Video now dominates ICT networks and systems, representing over 64% of global IP traffic and over half of all storage within enterprises and data centers.

However, today video cannot be searched in the same way as alphanumeric data – this represents an unyielding ‘big data’ problem.

Current video search relies on resource-intensive human annotations placed in a database, as alphanumeric data.

This paper describes a new technology innovated by BAFTA (British Academy of Film and Television Arts) and UCL (University College London), which addresses this issue.

The technology extracts a compact video signature representing significant features of the video for search, which can then be used for a plethora of applications such as similarity detection, de-duplication of files, piracy detection, and semantic classification.

The video signatures are extremely rich yet highly compact, sized at approximately 5 megabytes per running hour of video.

This enables video to be searched at the speed of data, allowing video to become a first- class citizen of ICT networks and systems.


Video feature extraction is not new; there is a long-standing interest among technologists and media industry stakeholders from the 1990s onward in ‘automated content analysis’.

Early research projects such as “Informedia” (Carnegie Mellon University, 1994-1999)3 sought to provide meaning from video.

The primary focus of the MPEG-7 standard was to provide a “Multimedia Content Description Interface” – a mechanism for storing and communicating features of moving image essence, once known.

Although significant interest has been generated and substantial investments made, few products or services capable of commercial adoption have emerged.

The ability to perform automated discovery and search across large bodies of still images and video has become a significant research topic once again, driven by the abundance of media held within Internet-delivered services and dominating data center storage and consumer Internet traffic.

This paper discusses a research initiative currently underway with the aim of both: a) expanding the state of the art in video feature extraction innovation, and b) prioritising requirements unique to the professional media industry.

Video Clarity is underway as a collaboration between BAFTA Research, a business unit of the British Academy of Film and Television Arts (BAFTA), and The Media Institute of University College London (UCL)4, with generous support from Innovate UK, the UK’s Innovation agency.

Video Clarity aims to fully enfranchise video as a searchable data source, allowing video to be searched at the speed of data.

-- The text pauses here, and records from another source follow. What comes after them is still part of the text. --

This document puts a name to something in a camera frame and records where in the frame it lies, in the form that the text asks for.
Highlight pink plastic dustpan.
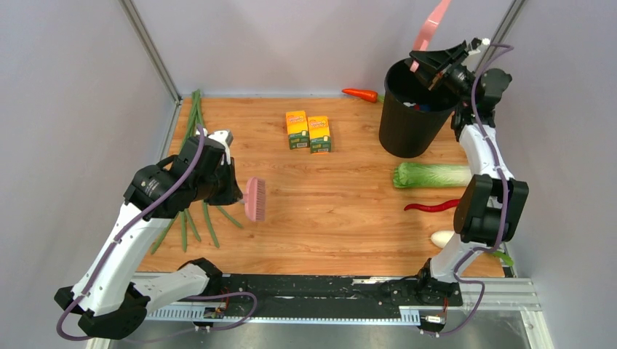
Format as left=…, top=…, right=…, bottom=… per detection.
left=413, top=0, right=451, bottom=51

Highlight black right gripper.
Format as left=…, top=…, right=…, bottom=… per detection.
left=407, top=44, right=477, bottom=105

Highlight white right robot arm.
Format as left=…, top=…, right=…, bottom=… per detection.
left=407, top=39, right=529, bottom=305

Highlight orange carrot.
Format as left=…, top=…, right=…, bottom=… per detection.
left=341, top=88, right=384, bottom=103

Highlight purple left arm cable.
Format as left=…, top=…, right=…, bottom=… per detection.
left=55, top=125, right=259, bottom=344

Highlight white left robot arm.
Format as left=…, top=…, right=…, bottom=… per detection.
left=54, top=127, right=243, bottom=341

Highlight red chili pepper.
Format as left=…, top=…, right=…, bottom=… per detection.
left=404, top=199, right=461, bottom=213

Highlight yellow green carton box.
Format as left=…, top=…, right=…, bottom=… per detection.
left=285, top=111, right=310, bottom=150
left=308, top=116, right=333, bottom=154

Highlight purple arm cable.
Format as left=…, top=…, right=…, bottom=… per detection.
left=419, top=43, right=516, bottom=337
left=55, top=125, right=259, bottom=344

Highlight green white napa cabbage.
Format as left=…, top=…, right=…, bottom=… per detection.
left=392, top=162, right=472, bottom=188

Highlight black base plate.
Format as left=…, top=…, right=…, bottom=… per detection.
left=174, top=272, right=465, bottom=321

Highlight green long beans bunch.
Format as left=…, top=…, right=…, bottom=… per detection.
left=150, top=89, right=243, bottom=254

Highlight white radish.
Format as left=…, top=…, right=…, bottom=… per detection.
left=430, top=230, right=455, bottom=249

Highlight pink hand brush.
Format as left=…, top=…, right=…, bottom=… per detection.
left=239, top=177, right=266, bottom=222

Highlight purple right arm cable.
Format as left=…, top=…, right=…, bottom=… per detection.
left=419, top=43, right=516, bottom=337

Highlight black trash bin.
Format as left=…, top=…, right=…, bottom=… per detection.
left=378, top=60, right=459, bottom=159

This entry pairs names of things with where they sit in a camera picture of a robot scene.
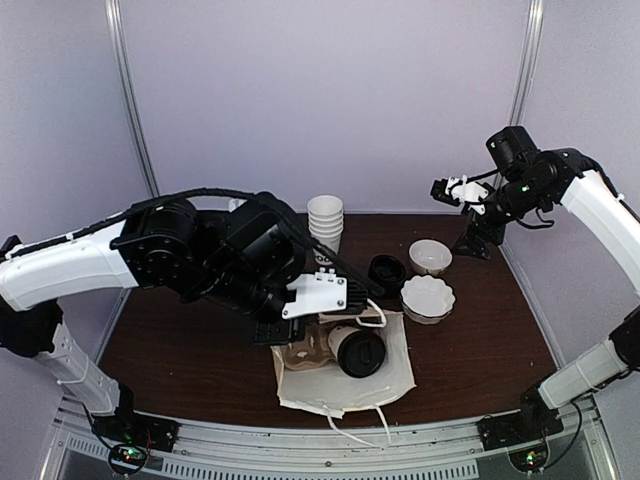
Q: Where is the aluminium front rail frame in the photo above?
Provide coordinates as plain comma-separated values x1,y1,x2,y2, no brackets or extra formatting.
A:
39,392,621,480

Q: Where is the white scalloped bowl black rim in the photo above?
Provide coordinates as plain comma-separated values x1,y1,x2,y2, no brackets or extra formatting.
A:
400,275,456,325

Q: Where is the stack of black cup lids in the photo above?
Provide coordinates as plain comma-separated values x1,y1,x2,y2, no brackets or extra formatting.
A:
368,254,407,299

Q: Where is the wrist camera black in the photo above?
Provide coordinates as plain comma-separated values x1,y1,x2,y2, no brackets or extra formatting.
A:
486,126,539,176
225,201,306,285

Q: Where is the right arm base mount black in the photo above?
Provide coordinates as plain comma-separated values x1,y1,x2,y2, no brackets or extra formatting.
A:
476,395,564,451

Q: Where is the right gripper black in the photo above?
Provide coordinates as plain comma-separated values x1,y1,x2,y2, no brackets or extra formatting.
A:
452,174,550,261

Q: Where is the single white paper cup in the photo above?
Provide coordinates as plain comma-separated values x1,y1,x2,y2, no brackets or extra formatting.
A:
327,325,361,360

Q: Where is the brown cardboard cup carrier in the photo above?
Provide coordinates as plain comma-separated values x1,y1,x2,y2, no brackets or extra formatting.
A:
280,328,333,371

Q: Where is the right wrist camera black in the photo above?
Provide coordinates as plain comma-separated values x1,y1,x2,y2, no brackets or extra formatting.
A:
486,126,539,176

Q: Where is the stack of white paper cups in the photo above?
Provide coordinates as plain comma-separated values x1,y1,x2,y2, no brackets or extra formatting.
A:
307,195,344,254

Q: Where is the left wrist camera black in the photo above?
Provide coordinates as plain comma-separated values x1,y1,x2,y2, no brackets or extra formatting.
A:
225,201,306,285

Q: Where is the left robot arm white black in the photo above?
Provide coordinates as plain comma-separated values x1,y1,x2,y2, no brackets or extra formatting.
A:
1,195,321,444

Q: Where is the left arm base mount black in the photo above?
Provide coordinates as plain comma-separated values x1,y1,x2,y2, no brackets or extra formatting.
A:
92,394,179,453

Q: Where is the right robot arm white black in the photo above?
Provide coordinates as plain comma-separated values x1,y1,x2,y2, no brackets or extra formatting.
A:
441,144,639,442

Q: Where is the right aluminium corner post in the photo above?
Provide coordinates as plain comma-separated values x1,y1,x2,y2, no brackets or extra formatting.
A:
508,0,545,126

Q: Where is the plain white round bowl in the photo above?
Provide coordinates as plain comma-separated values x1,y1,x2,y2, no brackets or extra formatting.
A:
408,239,453,277

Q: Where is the black lid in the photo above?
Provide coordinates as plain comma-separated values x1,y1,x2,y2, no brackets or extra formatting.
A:
337,330,387,378

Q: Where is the brown paper takeout bag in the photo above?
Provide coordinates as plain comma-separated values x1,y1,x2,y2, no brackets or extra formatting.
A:
272,303,416,447

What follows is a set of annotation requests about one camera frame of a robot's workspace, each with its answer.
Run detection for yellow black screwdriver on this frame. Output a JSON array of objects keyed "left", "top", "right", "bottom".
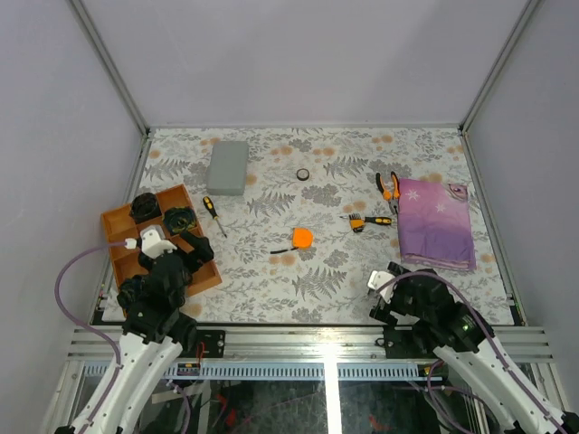
[{"left": 203, "top": 196, "right": 227, "bottom": 238}]

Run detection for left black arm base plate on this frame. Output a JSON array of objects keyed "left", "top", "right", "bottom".
[{"left": 191, "top": 329, "right": 226, "bottom": 361}]

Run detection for orange wooden divided tray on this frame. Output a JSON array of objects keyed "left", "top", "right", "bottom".
[{"left": 101, "top": 184, "right": 222, "bottom": 323}]

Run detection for orange tape measure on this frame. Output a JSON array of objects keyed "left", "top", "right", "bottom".
[{"left": 271, "top": 228, "right": 314, "bottom": 255}]

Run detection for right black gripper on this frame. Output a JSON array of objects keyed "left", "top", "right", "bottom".
[{"left": 368, "top": 261, "right": 433, "bottom": 326}]

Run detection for aluminium front rail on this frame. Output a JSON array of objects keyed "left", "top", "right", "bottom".
[{"left": 67, "top": 324, "right": 555, "bottom": 363}]

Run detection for purple folded cloth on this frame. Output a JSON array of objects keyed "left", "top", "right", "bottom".
[{"left": 397, "top": 178, "right": 476, "bottom": 271}]

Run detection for small black tape roll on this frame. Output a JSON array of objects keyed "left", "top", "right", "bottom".
[{"left": 296, "top": 168, "right": 309, "bottom": 181}]

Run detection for screwdriver bit set holder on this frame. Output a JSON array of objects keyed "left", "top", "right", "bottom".
[{"left": 342, "top": 213, "right": 393, "bottom": 233}]

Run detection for orange black pliers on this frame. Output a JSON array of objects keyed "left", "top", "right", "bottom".
[{"left": 375, "top": 171, "right": 401, "bottom": 216}]

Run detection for grey plastic tool case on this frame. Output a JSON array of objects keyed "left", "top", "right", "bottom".
[{"left": 206, "top": 141, "right": 249, "bottom": 196}]

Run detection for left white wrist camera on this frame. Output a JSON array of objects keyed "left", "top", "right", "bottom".
[{"left": 123, "top": 225, "right": 177, "bottom": 259}]

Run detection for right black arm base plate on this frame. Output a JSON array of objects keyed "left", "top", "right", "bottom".
[{"left": 383, "top": 326, "right": 434, "bottom": 360}]

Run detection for black rolled belt front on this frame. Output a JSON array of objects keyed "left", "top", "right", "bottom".
[{"left": 117, "top": 275, "right": 143, "bottom": 313}]

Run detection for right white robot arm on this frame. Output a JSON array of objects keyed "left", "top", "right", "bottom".
[{"left": 367, "top": 262, "right": 578, "bottom": 433}]

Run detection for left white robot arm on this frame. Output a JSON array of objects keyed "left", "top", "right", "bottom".
[{"left": 57, "top": 225, "right": 214, "bottom": 433}]

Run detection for black rolled belt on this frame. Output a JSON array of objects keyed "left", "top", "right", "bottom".
[
  {"left": 129, "top": 193, "right": 162, "bottom": 224},
  {"left": 117, "top": 275, "right": 143, "bottom": 313}
]

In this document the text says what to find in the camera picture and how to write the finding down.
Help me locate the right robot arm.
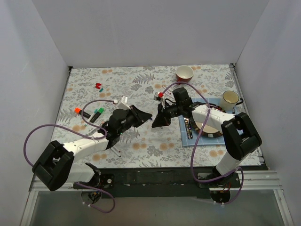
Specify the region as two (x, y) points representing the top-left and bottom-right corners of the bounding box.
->
(152, 88), (262, 187)

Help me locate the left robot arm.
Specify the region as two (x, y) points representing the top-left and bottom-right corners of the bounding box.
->
(32, 105), (152, 191)

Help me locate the green cap highlighter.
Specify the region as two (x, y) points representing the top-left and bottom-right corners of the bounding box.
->
(90, 107), (105, 123)

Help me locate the black cap thin marker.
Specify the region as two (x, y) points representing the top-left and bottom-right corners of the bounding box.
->
(112, 147), (121, 157)

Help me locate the red and white bowl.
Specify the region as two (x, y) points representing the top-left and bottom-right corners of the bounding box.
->
(175, 65), (194, 82)

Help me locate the dark rimmed plate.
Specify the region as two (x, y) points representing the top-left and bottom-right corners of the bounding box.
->
(189, 104), (225, 138)

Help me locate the floral patterned table mat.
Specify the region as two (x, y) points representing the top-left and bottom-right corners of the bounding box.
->
(52, 65), (237, 168)

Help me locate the orange cap highlighter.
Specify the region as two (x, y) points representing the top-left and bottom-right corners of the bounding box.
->
(75, 108), (91, 119)

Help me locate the cream enamel mug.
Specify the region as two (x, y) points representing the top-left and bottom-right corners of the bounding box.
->
(219, 90), (244, 111)

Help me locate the blue checked cloth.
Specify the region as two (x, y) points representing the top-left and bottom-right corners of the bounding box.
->
(178, 97), (238, 147)

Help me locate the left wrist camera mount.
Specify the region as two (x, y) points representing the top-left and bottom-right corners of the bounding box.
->
(113, 96), (130, 110)

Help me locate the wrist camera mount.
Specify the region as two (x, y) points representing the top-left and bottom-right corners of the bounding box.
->
(153, 92), (165, 107)
(113, 96), (130, 110)

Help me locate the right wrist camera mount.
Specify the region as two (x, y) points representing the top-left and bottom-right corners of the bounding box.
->
(153, 92), (165, 107)

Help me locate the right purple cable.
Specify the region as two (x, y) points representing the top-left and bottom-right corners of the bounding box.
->
(162, 81), (244, 205)

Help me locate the purple cable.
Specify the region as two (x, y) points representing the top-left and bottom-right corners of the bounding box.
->
(162, 81), (244, 205)
(23, 99), (118, 214)

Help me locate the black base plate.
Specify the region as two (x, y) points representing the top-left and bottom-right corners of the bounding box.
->
(91, 167), (240, 199)

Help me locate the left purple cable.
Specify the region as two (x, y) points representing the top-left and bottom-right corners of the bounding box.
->
(23, 99), (118, 214)

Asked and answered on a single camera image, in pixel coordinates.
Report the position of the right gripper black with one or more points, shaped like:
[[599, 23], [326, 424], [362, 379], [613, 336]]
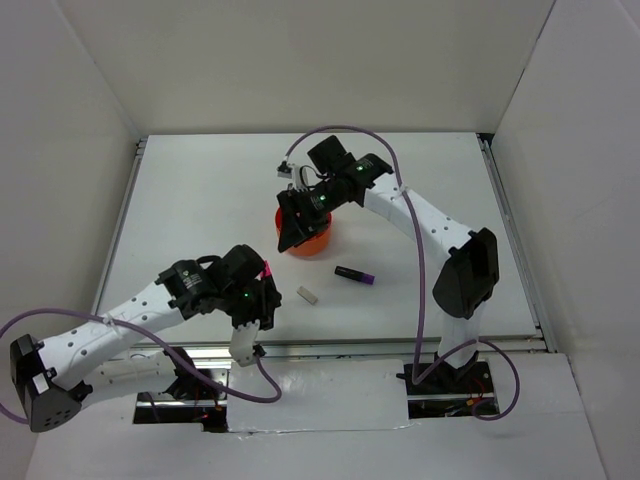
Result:
[[294, 229]]

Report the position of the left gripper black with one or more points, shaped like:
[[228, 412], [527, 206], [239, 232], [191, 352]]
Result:
[[268, 299]]

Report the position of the pink black highlighter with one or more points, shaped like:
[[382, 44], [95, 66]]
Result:
[[266, 272]]

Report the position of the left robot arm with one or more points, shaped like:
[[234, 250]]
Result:
[[119, 352]]

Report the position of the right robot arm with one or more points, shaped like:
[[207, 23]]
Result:
[[458, 267]]

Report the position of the orange round organizer container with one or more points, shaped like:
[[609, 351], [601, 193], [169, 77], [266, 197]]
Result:
[[314, 245]]

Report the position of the beige eraser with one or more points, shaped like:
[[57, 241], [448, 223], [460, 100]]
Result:
[[307, 295]]

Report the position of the purple black highlighter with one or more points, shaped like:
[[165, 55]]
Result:
[[354, 275]]

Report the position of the white cover panel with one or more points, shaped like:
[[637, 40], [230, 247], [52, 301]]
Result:
[[323, 395]]

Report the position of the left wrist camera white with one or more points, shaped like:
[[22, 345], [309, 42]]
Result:
[[243, 348]]

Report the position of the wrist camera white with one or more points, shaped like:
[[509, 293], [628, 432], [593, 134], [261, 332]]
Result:
[[243, 348], [294, 174]]

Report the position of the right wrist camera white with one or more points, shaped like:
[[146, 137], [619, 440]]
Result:
[[294, 174]]

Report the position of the aluminium front rail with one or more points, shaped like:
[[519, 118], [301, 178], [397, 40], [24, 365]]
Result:
[[350, 350]]

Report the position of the aluminium rail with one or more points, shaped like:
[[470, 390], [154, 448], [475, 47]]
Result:
[[350, 350], [513, 225]]

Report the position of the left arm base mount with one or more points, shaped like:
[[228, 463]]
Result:
[[186, 401]]

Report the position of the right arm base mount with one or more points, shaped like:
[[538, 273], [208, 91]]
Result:
[[437, 398]]

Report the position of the aluminium right rail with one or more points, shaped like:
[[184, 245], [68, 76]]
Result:
[[513, 225]]

Visual similarity detection is the focus of the research, which has many applications including but not limited to:

  • De-duplication of files held within data centers and file systems

  • Piracy detection, for similar or identical content

  • Matching media segments across disparate videos. For example: matching stock footage sources with edited titles, or matching raw camera rushes with editorial output

  • Vailidation of unique IDs, anti-tampering assurance

These applications are discussed in more detail, after a brief overview of the technology.


In order to provide meaningful search, we must first ask the question “What can a computer learn automatically from video?”. There are four generic sources of meaning, discussed briefly here.

Hint extraction

Modern video files contain hidden ‘hint’ metadata generated for access by networks concerning streaming.

This can be used as a source of low-level motion features, for example, the image on the right below shows significant movement detected only by decrypting ‘hints’ information, without reference to the source imagery.

Early during Video Clarity it was established that hint extraction was over 400x faster than video decoding, even before further optimisation or processing.